Berbeda dengan Messi yang bermain cepat ala pemain latin, Xavi dan
Iniesta lebih sabar mengalirkan bola dengan teknik tinggi memanfaatkan
lebar lapangan dari sisi kiri sampai sisi kanan sehingga menambah irama
permainan Barcelona. Gaya seperti ini terbukti melemahkan dan
membuyarkan konsentrasi pemain lawan.Penegak hukum khususnya komisioner
KPK harus sadar dari awal bahwa mereka menghadapi koruptor yang
intelek. KPK membutuhkan komisioner dan penyidik yang kreatif,
imajinatif, berpikir out of the box (mampu menabrak “tabu”)
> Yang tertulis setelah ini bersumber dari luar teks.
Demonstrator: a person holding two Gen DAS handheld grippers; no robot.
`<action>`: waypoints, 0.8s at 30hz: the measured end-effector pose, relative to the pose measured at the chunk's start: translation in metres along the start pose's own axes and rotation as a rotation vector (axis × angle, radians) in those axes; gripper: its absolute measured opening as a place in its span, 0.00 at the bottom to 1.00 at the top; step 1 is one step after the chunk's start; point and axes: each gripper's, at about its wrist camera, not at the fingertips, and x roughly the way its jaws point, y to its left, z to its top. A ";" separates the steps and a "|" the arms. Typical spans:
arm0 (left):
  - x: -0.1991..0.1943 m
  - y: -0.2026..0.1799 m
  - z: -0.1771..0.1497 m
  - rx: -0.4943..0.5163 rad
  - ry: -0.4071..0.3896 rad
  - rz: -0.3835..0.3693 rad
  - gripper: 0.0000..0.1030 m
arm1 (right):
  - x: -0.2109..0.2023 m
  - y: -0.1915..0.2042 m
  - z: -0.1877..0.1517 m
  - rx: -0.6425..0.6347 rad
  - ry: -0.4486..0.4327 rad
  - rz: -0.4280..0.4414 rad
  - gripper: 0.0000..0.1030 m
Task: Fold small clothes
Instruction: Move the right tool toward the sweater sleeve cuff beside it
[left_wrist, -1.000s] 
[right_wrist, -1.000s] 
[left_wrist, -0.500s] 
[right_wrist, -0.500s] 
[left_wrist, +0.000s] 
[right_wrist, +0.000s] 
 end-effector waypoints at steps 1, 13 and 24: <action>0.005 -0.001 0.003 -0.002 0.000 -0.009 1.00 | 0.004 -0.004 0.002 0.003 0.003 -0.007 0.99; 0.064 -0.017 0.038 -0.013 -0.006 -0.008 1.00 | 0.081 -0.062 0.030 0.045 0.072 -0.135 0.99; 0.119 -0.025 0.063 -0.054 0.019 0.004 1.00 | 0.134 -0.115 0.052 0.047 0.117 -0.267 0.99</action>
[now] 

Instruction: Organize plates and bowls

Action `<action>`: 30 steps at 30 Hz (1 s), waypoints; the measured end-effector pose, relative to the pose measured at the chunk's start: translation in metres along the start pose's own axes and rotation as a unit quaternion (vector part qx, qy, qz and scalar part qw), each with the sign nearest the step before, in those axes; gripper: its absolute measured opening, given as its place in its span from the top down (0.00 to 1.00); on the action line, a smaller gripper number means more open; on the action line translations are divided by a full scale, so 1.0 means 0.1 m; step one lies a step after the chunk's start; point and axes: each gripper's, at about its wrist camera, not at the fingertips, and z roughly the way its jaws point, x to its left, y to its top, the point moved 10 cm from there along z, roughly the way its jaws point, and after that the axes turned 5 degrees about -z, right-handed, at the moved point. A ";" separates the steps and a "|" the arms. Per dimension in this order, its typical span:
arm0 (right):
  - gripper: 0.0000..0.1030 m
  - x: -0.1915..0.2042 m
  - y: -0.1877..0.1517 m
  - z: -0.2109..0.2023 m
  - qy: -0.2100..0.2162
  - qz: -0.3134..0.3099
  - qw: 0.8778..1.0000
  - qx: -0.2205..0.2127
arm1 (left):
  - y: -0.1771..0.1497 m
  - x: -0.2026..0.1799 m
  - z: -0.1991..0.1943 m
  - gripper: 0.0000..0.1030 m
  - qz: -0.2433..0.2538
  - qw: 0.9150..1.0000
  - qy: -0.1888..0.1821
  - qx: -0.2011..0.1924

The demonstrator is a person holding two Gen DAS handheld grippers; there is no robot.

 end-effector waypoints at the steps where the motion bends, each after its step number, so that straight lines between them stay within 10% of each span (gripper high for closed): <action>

kekakuan birokrasi, sigap menghadapi serangan balik dari para koruptor
serta sabar melihat peluang guna pencegahan korupsi seperti halnya Xavi
dan Iniesta.
Pendekatan Good Gevernance yang
digaungkan Pemerintah melawan korupsi selama ini memiliki sayap
menciptakan birokrat dan Politisi yang semakin Pintar dalam
menyembunyikan aksi korupsinya. Bahkan politikus licik mampu
menunggangi Good Gevernance hanya untuk meningkatkan
popularitas dan Posisi politiknya.Lebih parahnya pendekatan ini juga
menstimulasi terbentuknya konsolidasi kekuatan antara Politisi berhati
busuk dengan Pengusaha hitam.Buah dari perselingkuhan ini melahirkan
bentuk korupsi yang canggih dan sulit diberangus. Melawan pola korupsi
seperti ini tidak cukup ditangani dengan cara konvesional.[7] Korupsi
yang canggih harus dilawan dengan strategi yang tak kalah canggih yang
hanya bisa datang dari otak yang kreatif dan imajinatif.
Jika di
dunia sepakbola, sebuah tim besar membutuhkan dukungan dari para Fans
fanatiknya. Sama halnya juga dalam pemberantasan korupsi. Para penegak
hukum baik itu KPK, Polisi, Jaksa membutuhkan orang-orang kreatif yang
mampu membangun aliansi strategis dengan kekuatan-kekuatan
diluarnya.Seperti komunitas akar rumput, para anak muda, seniman serta
seluruh stakeholder untuk mengembangkan strategi bersama yang efektif melawan korupsi yang menyamai “Tiki Taka” ala El Barca.
Sampai saat ini,holly war
(perang suci) melawan korupsi masih terus berlangsung. Perang jenis
ini hanya memihak kepada mereka yang memiliki kecerdikan, kerjasama
tim, dan daya juang tinggi. Sehubungan dengan itu, (Alm) Satjipto
Rahardjo pernah menegaskan bahwa kondisi darurat Korupsi di Indonesia
membutuhkan orang-orang yang luar biasa, dengan sikap yang luar biasa
untuk menghadapi kejahatan luar biasa itu. Apakah hal itu dapat
terwujud?yang pasti optimisme dan harapan tidak pernah akan hilang dari
kita semua. Semoga..!!!
[1] Penulis adalah alumni Fakultas Hukum Universitas Khairun Ternate
[2]Diolah
dari
http://olahraga.kompasiana.com/bola/2012/01/16/barcelona-sebenarnya-memang-bisa-ditaklukkan/
, tanggal akses 1 April 2012.
[3]Diolah dari http://www.facebook.com/note.php?note_id=239734719397951, tanggal akses 1 April 2012
[4]Susan Rose-Ackerman, Korupsi dan Pemerintahan: Sebab, Akibat dan Reformasi, judul Asli (Corruption and Government: Causes, Consequences, and Reform) diterjemahkan oleh Toenggoel P. Siagian, cet-II, (Jakarta: Pustaka Sinar harapan, 2010), hlm. 4
[5]Ibid,.
[6]Ibid,.hlm. 55.
[7]Frengky Simanjuntak, “The Green Lantern” dan pansel KPK, surat kabar Kompas edisi Juni 2011.